Task prompt >>
Filter the listing below, keeping only the lines with the word "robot".
----------
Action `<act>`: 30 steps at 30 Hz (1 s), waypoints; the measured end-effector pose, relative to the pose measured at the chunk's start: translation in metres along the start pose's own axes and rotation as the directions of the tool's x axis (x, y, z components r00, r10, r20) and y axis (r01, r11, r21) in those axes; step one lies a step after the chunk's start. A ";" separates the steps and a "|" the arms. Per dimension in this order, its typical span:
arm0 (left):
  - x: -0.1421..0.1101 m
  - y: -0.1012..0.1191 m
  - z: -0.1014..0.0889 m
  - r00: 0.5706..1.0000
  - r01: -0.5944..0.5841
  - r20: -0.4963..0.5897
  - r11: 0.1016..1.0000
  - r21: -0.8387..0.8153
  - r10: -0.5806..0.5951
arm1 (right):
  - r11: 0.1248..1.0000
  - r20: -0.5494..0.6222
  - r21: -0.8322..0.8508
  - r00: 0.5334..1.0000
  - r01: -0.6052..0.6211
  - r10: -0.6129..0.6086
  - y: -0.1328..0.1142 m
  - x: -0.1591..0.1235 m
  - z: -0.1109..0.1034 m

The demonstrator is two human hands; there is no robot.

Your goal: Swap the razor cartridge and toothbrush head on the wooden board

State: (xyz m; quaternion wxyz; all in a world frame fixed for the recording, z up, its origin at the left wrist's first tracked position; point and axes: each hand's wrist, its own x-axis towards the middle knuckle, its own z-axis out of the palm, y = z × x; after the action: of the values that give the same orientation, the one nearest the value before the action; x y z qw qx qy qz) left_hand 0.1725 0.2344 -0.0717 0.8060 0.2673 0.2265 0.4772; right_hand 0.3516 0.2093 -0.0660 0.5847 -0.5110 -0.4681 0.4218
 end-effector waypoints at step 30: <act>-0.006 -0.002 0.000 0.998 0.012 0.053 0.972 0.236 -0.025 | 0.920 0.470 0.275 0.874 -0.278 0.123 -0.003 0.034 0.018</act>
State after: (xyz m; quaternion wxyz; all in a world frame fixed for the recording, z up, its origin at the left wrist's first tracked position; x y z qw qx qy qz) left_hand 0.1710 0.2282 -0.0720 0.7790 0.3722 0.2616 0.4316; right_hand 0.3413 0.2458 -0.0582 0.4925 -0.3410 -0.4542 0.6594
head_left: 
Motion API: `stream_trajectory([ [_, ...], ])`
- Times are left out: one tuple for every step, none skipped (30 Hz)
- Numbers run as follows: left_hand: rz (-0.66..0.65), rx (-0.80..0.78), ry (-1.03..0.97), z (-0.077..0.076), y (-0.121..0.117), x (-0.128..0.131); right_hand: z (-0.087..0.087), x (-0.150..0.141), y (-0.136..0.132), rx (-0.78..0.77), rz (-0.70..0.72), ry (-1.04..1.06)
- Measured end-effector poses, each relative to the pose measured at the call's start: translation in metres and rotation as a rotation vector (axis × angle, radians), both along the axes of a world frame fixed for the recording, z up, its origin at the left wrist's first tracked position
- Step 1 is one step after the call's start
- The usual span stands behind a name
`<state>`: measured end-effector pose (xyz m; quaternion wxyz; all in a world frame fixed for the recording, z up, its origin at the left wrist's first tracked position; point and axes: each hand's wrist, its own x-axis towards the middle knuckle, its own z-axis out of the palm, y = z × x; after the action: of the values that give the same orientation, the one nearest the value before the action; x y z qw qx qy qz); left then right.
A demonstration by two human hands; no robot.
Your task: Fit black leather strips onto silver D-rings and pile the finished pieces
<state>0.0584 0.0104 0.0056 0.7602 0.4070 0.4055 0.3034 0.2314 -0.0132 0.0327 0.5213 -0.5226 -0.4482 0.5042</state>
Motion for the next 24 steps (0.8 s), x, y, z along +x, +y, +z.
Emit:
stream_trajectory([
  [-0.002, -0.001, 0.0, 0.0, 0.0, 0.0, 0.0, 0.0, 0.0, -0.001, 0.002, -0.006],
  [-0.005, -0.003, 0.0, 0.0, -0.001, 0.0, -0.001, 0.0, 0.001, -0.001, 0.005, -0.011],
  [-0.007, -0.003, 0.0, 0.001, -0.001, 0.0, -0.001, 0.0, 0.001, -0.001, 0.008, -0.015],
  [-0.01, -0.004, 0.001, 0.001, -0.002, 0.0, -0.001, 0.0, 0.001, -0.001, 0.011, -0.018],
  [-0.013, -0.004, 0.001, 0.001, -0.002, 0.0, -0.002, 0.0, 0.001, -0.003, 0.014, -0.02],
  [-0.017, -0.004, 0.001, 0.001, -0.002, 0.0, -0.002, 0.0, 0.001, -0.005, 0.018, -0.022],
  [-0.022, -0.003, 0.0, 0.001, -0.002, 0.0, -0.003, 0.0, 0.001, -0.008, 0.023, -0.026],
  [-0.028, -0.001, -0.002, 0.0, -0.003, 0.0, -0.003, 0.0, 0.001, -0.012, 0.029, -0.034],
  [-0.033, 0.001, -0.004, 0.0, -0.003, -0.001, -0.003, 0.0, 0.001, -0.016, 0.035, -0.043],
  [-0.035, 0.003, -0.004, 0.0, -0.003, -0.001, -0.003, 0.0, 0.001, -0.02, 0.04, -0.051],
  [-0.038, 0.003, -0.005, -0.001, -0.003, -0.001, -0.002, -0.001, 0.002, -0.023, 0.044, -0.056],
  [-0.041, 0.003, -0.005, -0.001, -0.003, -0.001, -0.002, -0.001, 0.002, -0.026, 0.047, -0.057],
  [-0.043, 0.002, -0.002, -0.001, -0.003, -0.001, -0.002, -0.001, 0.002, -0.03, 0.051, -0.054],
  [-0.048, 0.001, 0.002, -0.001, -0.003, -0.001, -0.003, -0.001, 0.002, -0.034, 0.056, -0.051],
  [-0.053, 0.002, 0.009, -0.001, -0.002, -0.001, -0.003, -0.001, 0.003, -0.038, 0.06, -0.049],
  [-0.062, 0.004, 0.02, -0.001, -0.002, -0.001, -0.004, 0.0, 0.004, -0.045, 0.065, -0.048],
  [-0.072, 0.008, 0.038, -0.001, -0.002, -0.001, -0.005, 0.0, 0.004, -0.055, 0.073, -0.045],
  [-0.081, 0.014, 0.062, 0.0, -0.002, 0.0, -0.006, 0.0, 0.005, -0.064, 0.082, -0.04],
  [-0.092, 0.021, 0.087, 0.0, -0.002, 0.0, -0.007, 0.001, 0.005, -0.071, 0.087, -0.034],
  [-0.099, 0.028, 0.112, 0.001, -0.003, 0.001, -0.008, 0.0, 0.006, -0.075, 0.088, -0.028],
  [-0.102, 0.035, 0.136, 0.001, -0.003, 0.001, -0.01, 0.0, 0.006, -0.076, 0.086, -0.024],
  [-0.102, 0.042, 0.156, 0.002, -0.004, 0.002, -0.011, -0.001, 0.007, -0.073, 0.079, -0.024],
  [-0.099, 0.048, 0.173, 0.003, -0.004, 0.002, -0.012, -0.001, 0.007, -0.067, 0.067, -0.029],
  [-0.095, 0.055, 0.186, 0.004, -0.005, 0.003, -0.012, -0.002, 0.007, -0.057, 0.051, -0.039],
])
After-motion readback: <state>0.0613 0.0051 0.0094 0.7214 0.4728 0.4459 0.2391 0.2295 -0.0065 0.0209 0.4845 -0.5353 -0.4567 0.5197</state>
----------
Response to the task >>
The demonstrator is two human hands; there is no robot.
A demonstration by two human hands; no robot.

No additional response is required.